A peritoneal dialysate preparation solution set consisting of a first liquid and a second liquid packaged separately from each other,
(A) The first liquid is obtained by heat sterilizing an aqueous solution having a pH of 4.0 to 5.0 containing glucose and not containing lactate ions,
(B) The second solution is obtained by sterilizing an aqueous solution containing sodium lactate and not containing glucose;
(C) the first liquid contains at least one of sodium chloride, calcium chloride, and magnesium chloride;
(D) the volume ratio of the first liquid to the second liquid is in the range of 5: 5 to 9: 1;
(E) The glucose concentration of the solution obtained when the first liquid and the second liquid are mixed is 5.0 to 22.7 g / L,
(F) the pH of the solution obtained when the first liquid and the second liquid are mixed is in the range of 6.0 to 7.3; and (g) the resulting solution is 5-hydroxy A solution set for preparation of peritoneal dialysis fluid , wherein the absorbance value of methylfurfural at 284 nm is about 0.610 or less. The second liquid contains sodium lactate in an amount such that the lactate ion concentration of the solution obtained when the first liquid and the second liquid are mixed is 40 mEq / L or less.
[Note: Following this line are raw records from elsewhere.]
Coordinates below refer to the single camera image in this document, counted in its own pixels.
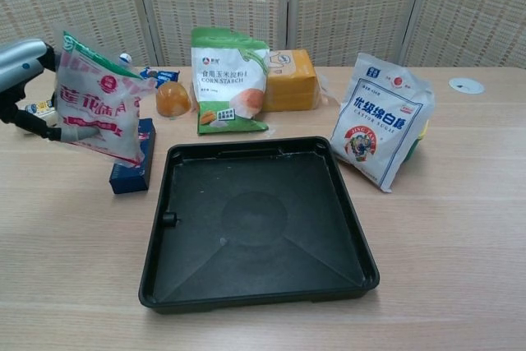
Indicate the orange cheese block package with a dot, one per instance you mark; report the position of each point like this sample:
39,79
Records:
292,88

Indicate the pink white snack bag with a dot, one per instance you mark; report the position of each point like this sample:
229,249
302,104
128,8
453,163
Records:
102,100

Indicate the dark blue carton box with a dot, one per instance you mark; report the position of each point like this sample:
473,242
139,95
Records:
133,178

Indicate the white castor sugar bag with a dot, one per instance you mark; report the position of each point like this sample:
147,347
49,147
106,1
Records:
378,125

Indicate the orange jelly cup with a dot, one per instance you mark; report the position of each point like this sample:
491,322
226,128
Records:
172,100

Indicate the woven folding screen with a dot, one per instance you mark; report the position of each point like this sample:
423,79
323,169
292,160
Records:
353,6

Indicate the green white corn starch bag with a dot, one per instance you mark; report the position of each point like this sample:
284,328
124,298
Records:
226,79

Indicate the black square plastic tray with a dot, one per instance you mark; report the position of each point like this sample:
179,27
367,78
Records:
255,223

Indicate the yellow green sponge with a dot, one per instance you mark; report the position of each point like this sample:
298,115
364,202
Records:
418,139

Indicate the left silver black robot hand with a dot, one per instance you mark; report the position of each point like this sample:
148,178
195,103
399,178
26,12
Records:
20,63

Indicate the cream mayonnaise squeeze bottle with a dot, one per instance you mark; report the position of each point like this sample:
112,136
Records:
43,112

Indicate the blue cookie packet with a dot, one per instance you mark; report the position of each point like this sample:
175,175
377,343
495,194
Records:
166,75

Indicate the blue white toothpaste tube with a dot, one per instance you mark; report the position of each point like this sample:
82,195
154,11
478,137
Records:
125,58

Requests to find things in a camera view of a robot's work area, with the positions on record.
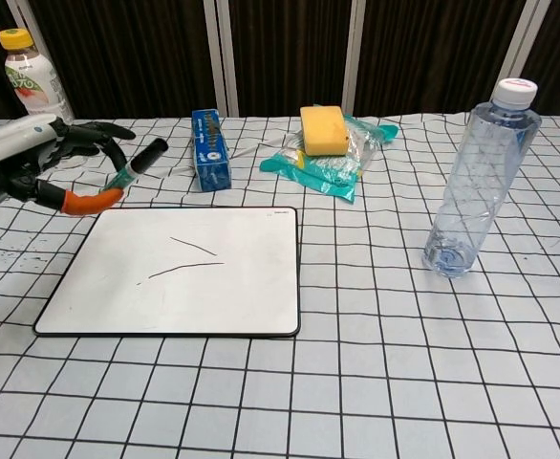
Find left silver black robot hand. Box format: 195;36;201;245
0;113;138;220

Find white green marker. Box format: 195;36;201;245
103;138;169;192

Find white drawing board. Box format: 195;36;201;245
32;206;303;339

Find white drink bottle, yellow cap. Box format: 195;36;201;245
0;28;75;121

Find dark folding screen, white frames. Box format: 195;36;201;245
0;0;560;121

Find blue rectangular cardboard box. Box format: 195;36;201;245
191;108;234;193

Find yellow sponge block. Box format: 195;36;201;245
299;105;351;158

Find teal clear plastic package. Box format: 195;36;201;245
259;102;399;202

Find white black-grid tablecloth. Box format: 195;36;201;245
0;112;560;459

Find clear water bottle, white cap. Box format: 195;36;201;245
421;77;543;279

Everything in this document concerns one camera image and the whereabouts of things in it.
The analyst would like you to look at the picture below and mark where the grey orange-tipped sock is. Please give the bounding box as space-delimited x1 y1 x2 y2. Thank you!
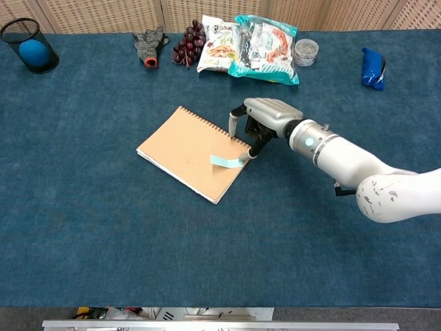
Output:
132 26 171 69

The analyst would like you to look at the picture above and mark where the blue ball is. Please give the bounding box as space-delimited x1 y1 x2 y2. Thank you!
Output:
19 39 50 68

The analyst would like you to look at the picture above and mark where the blue felt table mat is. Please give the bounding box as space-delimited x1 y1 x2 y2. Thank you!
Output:
0 30 441 309

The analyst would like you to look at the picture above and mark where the light blue paper strip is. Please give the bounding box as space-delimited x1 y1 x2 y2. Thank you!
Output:
209 154 245 169

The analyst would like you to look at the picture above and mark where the white snack bag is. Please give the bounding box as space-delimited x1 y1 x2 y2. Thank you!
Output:
196 14 239 74

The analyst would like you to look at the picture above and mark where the blue cookie packet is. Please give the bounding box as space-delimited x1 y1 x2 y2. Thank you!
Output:
360 47 387 92

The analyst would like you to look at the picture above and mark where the aluminium profile rail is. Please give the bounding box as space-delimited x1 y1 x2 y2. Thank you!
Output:
41 319 400 331

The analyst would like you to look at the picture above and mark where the teal shrimp snack bag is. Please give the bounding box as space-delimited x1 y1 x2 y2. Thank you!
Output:
227 14 300 86

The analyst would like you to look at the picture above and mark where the tan spiral notebook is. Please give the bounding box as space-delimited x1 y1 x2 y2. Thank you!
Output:
136 105 252 205

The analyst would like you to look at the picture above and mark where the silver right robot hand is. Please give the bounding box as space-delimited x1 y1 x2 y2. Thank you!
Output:
227 97 305 161

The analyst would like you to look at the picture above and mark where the clear round plastic container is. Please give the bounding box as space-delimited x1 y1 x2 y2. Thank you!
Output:
294 38 320 68

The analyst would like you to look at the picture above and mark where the dark red grape bunch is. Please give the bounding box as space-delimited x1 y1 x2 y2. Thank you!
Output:
171 19 207 69

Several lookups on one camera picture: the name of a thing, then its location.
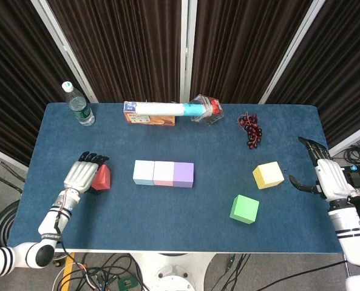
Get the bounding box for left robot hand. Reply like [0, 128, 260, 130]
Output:
[63, 151, 110, 195]

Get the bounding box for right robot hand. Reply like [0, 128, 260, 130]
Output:
[288, 136, 358, 202]

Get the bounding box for red cube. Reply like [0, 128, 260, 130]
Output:
[91, 163, 112, 191]

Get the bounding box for yellow cube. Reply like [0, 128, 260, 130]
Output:
[252, 161, 285, 190]

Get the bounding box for light blue cube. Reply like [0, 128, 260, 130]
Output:
[132, 160, 155, 186]

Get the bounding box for pink cube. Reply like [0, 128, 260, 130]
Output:
[153, 161, 175, 187]

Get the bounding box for purple cube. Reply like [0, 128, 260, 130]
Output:
[172, 162, 195, 189]

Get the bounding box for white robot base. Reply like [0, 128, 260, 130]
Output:
[131, 253, 214, 291]

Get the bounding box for green cube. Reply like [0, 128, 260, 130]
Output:
[229, 194, 260, 225]

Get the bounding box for power strip with lit switches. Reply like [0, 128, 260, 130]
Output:
[340, 163, 360, 174]

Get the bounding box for clear plastic water bottle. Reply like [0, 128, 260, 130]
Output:
[61, 81, 95, 127]

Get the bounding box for orange biscuit box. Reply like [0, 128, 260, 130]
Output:
[123, 101, 177, 127]

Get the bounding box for dark red grape bunch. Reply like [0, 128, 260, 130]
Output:
[237, 112, 263, 151]

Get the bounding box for white paper roll blue band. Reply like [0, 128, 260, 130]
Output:
[136, 102, 211, 117]

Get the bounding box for blue fabric table cover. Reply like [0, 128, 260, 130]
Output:
[7, 102, 349, 254]

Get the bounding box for green floor device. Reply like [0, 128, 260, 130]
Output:
[117, 276, 137, 290]

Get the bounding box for dark brown pleated curtain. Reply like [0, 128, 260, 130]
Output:
[267, 0, 360, 149]
[0, 0, 91, 166]
[194, 0, 314, 104]
[47, 0, 183, 104]

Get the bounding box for clear plastic box red contents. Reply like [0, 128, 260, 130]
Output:
[190, 94, 225, 125]

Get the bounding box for black coiled cables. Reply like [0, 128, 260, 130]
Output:
[343, 136, 360, 166]

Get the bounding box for white partition base rail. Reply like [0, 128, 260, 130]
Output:
[0, 144, 29, 175]
[328, 121, 360, 157]

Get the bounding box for tangled floor cables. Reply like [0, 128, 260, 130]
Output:
[53, 253, 144, 291]

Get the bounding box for black floor cable with plug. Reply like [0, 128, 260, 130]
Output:
[211, 253, 250, 291]

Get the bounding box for white partition post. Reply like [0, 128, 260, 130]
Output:
[30, 0, 99, 104]
[258, 0, 326, 105]
[179, 0, 198, 104]

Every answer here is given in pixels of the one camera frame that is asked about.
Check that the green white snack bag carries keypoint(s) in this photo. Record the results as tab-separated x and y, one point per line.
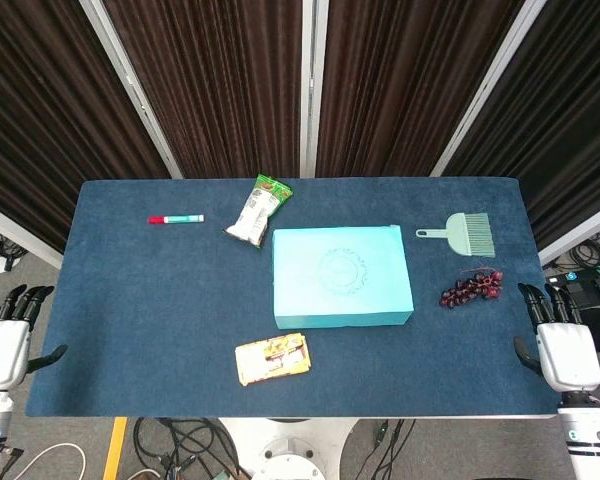
255	215

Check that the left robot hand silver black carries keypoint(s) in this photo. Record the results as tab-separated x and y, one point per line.
5	350

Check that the yellow snack pack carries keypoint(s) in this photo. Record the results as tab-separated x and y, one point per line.
272	357

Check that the dark red grape bunch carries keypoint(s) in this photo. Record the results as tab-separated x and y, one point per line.
470	291

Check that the red green marker pen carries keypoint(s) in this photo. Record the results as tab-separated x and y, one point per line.
180	219

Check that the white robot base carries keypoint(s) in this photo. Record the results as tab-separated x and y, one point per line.
290	450

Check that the blue table mat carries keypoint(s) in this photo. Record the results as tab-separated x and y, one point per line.
155	310

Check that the dark brown curtain panel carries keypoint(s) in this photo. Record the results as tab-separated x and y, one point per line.
45	125
405	85
565	125
215	85

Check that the yellow floor tape strip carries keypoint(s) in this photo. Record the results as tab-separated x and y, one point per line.
114	450

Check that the pale green hand brush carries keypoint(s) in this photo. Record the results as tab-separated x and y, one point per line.
467	235

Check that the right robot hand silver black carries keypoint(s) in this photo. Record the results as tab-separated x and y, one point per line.
567	355

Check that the white frame rail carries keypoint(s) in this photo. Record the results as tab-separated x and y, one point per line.
20	235
580	232

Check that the light blue shoe box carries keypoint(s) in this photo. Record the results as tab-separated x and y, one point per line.
340	280

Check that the white frame post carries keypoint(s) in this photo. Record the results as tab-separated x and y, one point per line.
312	85
490	85
130	85

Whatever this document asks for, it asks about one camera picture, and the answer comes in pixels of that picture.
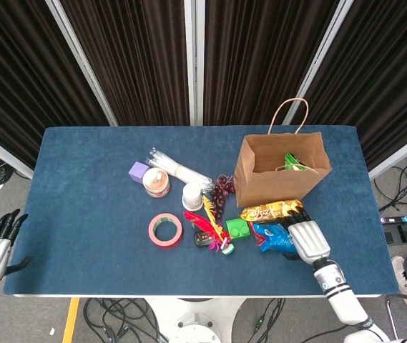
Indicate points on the red tape roll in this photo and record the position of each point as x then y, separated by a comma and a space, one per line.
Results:
165, 243

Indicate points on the brown paper carrier bag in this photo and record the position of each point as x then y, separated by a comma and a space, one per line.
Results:
278, 189

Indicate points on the green toy brick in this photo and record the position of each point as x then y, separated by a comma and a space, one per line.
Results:
237, 228

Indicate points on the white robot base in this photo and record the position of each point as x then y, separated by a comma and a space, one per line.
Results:
196, 321

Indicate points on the white partition post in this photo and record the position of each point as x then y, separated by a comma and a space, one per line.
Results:
194, 53
81, 68
326, 43

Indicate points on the green white snack packet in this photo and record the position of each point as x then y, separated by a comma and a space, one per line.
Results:
290, 160

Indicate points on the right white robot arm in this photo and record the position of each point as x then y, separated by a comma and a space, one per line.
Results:
342, 303

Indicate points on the purple cube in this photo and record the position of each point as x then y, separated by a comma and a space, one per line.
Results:
137, 170

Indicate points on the white partition base rail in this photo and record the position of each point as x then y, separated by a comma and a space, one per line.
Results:
400, 155
3, 154

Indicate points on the red yellow feather toy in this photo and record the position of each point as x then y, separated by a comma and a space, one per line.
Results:
203, 223

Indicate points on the blue snack packet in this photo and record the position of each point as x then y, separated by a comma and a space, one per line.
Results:
271, 237

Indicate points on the yellow snack packet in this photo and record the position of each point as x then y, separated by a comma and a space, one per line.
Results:
264, 213

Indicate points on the bundle of clear straws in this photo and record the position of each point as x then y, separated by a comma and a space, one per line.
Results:
174, 168

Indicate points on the black car key fob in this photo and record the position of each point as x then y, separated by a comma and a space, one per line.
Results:
201, 240

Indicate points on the person's light shoe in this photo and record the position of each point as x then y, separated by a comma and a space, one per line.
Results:
400, 271

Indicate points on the clear jar of rubber bands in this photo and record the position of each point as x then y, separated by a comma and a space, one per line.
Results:
156, 182

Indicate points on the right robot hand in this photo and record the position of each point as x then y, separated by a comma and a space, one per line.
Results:
308, 241

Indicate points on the black pleated curtain panel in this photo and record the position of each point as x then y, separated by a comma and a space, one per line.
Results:
253, 53
135, 53
17, 71
385, 71

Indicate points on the white paper cup stack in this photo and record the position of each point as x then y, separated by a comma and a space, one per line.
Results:
192, 198

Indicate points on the dark red grape bunch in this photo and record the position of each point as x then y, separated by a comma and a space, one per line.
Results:
221, 193

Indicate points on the blue table cover cloth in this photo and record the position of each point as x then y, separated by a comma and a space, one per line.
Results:
81, 214

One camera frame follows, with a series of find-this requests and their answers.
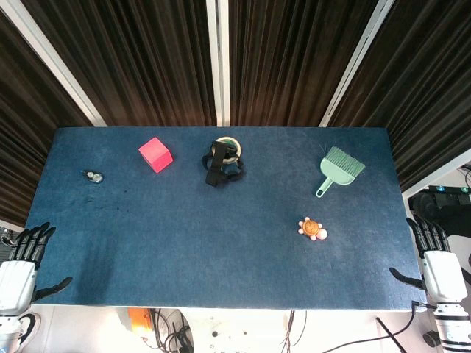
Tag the pink cube block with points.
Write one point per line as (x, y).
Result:
(156, 154)

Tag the dark pleated curtain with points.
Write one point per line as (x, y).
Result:
(154, 59)

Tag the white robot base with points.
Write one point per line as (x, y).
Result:
(235, 332)

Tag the green dustpan brush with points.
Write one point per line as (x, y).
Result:
(339, 169)

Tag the small orange turtle toy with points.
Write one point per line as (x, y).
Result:
(312, 229)

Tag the white curtain frame post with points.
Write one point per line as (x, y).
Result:
(218, 62)
(355, 62)
(51, 60)

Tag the orange device under table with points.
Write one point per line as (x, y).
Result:
(139, 325)

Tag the blue table cloth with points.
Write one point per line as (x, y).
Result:
(221, 228)

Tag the tape roll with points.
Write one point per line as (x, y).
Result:
(229, 148)

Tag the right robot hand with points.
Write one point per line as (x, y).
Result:
(439, 274)

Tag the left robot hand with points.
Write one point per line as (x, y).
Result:
(16, 276)

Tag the black foot pedal box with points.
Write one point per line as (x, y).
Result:
(441, 206)

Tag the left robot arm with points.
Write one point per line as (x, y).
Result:
(11, 331)

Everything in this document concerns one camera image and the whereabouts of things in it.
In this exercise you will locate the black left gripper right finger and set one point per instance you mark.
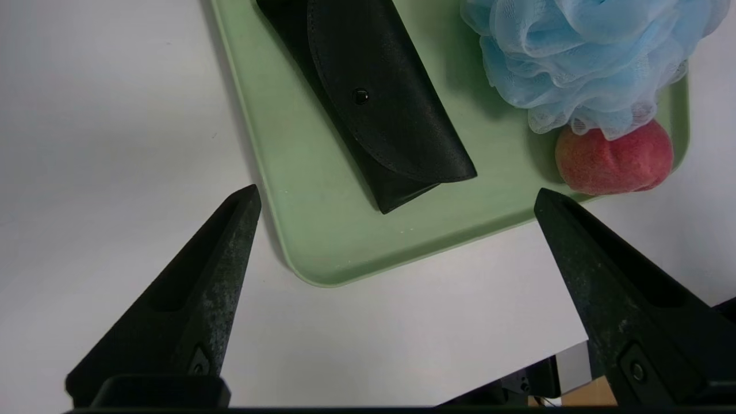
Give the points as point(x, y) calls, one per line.
point(632, 310)

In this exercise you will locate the light blue bath loofah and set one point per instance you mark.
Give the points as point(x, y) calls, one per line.
point(581, 57)

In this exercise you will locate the black robot base chassis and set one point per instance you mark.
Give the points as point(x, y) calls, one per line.
point(517, 388)

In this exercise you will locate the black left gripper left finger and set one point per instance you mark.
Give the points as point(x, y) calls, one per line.
point(195, 305)

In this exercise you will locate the pink peach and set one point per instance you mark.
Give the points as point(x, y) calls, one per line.
point(615, 164)

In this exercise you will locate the black leather glasses case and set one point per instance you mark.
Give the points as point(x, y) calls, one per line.
point(379, 98)

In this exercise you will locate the green plastic tray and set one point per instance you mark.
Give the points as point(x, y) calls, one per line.
point(345, 230)

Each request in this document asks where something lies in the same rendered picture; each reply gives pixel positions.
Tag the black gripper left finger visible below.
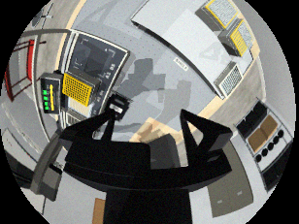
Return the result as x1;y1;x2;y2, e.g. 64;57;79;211
62;109;116;141

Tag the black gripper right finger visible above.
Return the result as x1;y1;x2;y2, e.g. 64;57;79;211
180;109;233;166

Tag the grey tip rack with yellow label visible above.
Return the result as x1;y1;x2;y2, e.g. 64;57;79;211
195;0;221;31

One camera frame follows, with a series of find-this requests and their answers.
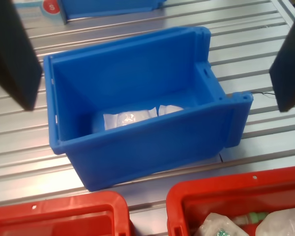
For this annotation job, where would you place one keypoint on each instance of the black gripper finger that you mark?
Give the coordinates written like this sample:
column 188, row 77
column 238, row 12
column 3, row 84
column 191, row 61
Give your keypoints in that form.
column 12, row 54
column 290, row 73

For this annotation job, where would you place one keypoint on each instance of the light blue glove box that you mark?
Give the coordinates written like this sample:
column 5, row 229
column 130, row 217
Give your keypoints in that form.
column 39, row 11

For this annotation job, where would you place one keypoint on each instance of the red crate with bandages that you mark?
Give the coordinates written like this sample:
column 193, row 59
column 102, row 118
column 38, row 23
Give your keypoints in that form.
column 64, row 214

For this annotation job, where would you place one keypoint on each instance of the blue bin with medical packs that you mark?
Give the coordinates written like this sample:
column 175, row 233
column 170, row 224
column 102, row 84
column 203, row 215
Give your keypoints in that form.
column 108, row 8

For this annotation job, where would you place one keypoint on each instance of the red crate with syringe packs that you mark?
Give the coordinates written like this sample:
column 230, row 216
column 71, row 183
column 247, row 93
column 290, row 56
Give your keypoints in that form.
column 236, row 186

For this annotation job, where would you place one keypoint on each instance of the clear wrapped white bandage roll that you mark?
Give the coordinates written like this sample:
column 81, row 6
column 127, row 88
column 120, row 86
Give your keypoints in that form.
column 127, row 118

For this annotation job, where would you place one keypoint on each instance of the blue storage bin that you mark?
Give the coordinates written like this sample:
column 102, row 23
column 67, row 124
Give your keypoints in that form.
column 142, row 152

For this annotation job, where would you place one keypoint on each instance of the packed green syringe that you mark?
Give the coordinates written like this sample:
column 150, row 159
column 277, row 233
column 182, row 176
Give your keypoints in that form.
column 218, row 226

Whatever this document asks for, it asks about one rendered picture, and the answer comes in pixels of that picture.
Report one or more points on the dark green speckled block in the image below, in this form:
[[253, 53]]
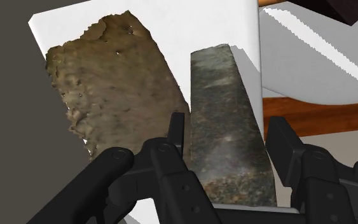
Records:
[[222, 124]]

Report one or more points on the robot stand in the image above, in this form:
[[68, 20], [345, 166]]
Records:
[[336, 7]]

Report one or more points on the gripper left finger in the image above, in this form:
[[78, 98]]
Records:
[[166, 186]]

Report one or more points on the white furniture with wooden frame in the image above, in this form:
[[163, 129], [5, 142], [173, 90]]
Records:
[[305, 77]]

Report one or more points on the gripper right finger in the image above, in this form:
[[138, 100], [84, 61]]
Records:
[[321, 186]]

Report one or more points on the brown ragged flat slab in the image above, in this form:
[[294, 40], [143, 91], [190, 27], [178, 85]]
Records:
[[113, 93]]

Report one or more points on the white table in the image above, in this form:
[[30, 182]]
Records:
[[197, 24]]

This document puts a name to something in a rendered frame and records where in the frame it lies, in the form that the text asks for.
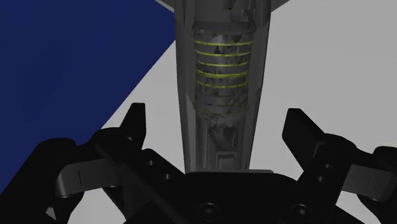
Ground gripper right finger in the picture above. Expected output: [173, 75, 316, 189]
[281, 108, 397, 224]

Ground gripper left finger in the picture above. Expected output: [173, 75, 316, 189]
[0, 102, 188, 224]

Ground grey tool with yellow coil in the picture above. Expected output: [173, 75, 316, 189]
[154, 0, 291, 174]

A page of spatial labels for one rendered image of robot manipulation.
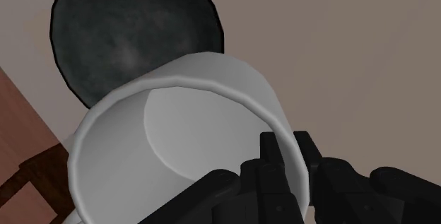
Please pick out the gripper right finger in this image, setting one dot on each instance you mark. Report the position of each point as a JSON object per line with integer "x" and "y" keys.
{"x": 348, "y": 189}

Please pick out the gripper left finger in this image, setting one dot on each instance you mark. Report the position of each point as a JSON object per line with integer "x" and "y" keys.
{"x": 268, "y": 182}

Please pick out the white cup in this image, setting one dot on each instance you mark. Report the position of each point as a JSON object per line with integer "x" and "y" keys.
{"x": 144, "y": 154}

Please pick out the black round plate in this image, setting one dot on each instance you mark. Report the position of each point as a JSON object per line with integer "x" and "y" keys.
{"x": 131, "y": 33}

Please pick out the dark brown wooden chair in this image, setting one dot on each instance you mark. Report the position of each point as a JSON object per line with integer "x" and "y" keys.
{"x": 41, "y": 178}

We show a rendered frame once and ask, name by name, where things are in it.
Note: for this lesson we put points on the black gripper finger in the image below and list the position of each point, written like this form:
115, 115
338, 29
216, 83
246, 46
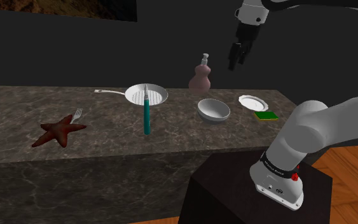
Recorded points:
243, 54
234, 56

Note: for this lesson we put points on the pink soap dispenser bottle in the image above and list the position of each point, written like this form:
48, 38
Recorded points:
199, 78

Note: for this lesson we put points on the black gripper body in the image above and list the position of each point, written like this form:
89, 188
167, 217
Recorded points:
247, 32

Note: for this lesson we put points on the red starfish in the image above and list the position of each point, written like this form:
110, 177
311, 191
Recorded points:
59, 131

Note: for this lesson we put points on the dark robot stand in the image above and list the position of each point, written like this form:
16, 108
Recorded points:
228, 192

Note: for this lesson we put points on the white grill pan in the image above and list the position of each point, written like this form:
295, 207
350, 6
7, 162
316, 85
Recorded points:
149, 94

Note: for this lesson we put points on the white bowl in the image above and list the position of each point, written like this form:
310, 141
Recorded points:
213, 110

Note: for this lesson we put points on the green and yellow sponge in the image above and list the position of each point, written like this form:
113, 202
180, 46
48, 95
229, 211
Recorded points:
265, 115

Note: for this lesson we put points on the brown wall picture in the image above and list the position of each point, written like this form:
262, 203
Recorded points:
73, 7

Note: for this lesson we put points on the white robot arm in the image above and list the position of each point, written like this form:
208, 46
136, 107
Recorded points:
309, 130

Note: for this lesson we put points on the white plate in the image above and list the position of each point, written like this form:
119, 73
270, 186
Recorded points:
253, 102

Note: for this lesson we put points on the silver fork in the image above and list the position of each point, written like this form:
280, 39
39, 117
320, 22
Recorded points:
77, 114
Item 2. A solution set for preparing peritoneal dialysis fluid according to Item 1. In the solution obtained by mixing the first liquid and the second liquid, the sodium ion concentration is 132 mEq / L or less, the calcium ion concentration is 3.5 mEq / L or less, and the magnesium ion concentration is 1.5 mEq / L. L or less, and as the chlorine ion concentration of less than 102 mEq / L, the first liquid, sodium chloride is one containing at least one of calcium chloride and magnesium chloride, according to claim 1 or 2. A solution set for peritoneal dialysis solution preparation according to 2. The first chamber containing the first liquid, the second chamber containing the second liquid, and a separable heat seal in communication with the first chamber and the second chamber. Solution set for peritoneal dialysate preparation.